What to work on:
A verbatim copy of every record is needed.

Records from a data source:

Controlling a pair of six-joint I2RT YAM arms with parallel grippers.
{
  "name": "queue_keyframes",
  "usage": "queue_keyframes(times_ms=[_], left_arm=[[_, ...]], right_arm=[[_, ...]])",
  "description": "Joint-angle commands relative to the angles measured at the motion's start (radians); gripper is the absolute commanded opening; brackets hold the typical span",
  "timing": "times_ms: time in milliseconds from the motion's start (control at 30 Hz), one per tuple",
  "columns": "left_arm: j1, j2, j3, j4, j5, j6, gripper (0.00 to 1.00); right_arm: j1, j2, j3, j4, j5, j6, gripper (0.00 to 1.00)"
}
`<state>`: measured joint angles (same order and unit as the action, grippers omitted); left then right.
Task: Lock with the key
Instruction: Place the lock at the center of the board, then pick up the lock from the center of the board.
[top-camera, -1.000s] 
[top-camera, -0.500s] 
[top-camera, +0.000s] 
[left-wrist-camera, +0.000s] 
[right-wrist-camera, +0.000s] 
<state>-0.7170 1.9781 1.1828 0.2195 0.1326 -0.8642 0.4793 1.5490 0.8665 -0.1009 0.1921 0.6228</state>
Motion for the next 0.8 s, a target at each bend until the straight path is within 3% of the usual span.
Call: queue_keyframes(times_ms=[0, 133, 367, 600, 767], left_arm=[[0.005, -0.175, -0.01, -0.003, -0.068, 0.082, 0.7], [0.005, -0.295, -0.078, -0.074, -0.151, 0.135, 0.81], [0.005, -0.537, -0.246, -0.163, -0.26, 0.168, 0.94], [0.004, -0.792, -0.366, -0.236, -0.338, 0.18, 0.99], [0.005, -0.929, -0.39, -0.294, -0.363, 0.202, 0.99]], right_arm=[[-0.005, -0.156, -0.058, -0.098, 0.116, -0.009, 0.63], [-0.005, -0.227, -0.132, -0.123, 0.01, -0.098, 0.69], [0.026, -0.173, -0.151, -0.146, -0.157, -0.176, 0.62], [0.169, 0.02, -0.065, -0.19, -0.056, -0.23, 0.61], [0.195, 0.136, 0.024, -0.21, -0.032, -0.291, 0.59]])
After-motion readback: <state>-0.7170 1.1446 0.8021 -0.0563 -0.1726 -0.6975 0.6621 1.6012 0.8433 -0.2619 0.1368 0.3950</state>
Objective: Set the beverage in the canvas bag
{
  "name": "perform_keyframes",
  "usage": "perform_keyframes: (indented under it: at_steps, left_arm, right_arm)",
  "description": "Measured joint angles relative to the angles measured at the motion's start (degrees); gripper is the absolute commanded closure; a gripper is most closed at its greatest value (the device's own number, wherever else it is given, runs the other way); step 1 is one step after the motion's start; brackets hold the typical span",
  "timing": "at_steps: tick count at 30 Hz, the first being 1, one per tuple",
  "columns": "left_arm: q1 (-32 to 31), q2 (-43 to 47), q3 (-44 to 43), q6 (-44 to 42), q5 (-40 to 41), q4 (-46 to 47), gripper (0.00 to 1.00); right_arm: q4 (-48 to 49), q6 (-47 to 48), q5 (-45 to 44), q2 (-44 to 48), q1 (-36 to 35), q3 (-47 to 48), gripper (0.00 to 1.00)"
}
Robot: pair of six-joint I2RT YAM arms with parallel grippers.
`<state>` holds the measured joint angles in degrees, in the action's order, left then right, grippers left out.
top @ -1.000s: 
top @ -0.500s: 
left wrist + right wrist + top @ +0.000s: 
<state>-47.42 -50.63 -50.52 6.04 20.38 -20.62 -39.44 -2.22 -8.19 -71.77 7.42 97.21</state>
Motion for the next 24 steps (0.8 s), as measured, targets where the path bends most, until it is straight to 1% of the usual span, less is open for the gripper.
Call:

Exercise result:
Controlling a pair of six-joint I2RT YAM arms with parallel grippers.
{
  "name": "queue_keyframes",
  "usage": "queue_keyframes(times_ms=[_], left_arm=[[_, ...]], right_arm=[[_, ...]])",
  "description": "Joint-angle commands relative to the angles measured at the motion's start (radians); gripper is the absolute commanded opening; brackets hold the typical span",
  "timing": "times_ms: time in milliseconds from the motion's start (control at 30 Hz), one per tuple",
  "columns": "left_arm: j1, j2, j3, j4, j5, j6, gripper (0.00 to 1.00); right_arm: j1, j2, j3, j4, j5, j6, gripper (0.00 to 1.00)"
}
`<state>`: measured joint angles (same order and unit as the action, grippers omitted); left then right.
Task: Lock with the key
Instruction: Place the lock at the center of the board, then pick up the lock from the center of the board.
[top-camera, -1.000s] 
[top-camera, -0.500s] 
[top-camera, +0.000s] 
[left-wrist-camera, +0.000s] 
[right-wrist-camera, +0.000s] 
<state>-0.7170 1.9781 1.1828 0.2195 0.1326 -0.8642 0.4793 1.5490 0.8665 -0.1009 0.1921 0.6228</state>
Motion for the next 0.8 s, a target at each bend until the straight path is within 3% of the usual span.
Call: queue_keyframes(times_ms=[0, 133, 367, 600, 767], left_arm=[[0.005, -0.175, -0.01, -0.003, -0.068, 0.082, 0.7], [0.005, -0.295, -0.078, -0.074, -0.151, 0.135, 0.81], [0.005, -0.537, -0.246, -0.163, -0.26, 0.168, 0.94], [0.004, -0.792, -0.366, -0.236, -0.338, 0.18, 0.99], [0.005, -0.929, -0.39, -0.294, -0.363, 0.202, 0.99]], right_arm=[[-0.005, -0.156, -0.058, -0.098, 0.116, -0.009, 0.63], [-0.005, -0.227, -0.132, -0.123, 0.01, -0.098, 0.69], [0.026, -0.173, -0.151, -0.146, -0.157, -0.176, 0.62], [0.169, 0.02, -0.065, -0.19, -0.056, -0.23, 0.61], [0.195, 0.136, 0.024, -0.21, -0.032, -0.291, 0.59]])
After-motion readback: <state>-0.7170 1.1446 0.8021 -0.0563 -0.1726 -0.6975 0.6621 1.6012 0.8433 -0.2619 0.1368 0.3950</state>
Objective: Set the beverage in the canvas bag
{
  "name": "perform_keyframes",
  "usage": "perform_keyframes: (indented under it: at_steps, left_arm, right_arm)",
  "description": "Measured joint angles relative to the angles measured at the motion's start (degrees); gripper is the absolute commanded closure; a gripper is most closed at its greatest value (the device's own number, wherever else it is given, runs the other way); step 1 is one step after the motion's start; brackets hold the typical span",
  "timing": "at_steps: tick count at 30 Hz, the first being 1, one per tuple",
  "columns": "left_arm: q1 (-32 to 31), q2 (-43 to 47), q3 (-44 to 43), q6 (-44 to 42), q5 (-40 to 41), q4 (-46 to 47), gripper (0.00 to 1.00); right_arm: q4 (-48 to 49), q6 (-47 to 48), q5 (-45 to 44), q2 (-44 to 48), q1 (-36 to 35), q3 (-47 to 48), gripper (0.00 to 1.00)"
}
Robot: pair of six-joint I2RT YAM arms with parallel grippers.
`<state>` holds the measured joint angles in degrees, in the action's order, left then right, grippers left out.
top @ -1.000s: 
top @ -0.500s: 
left wrist + right wrist + top @ +0.000s: 
<state>-47.42 -50.63 -50.52 6.04 20.38 -20.62 -39.44 -2.22 -8.19 -71.77 7.42 97.21</state>
Motion for the next 24 steps (0.8 s), as measured, targets where the path bends most, until it is straight to 1% of the usual span, less is open for the gripper.
Call:

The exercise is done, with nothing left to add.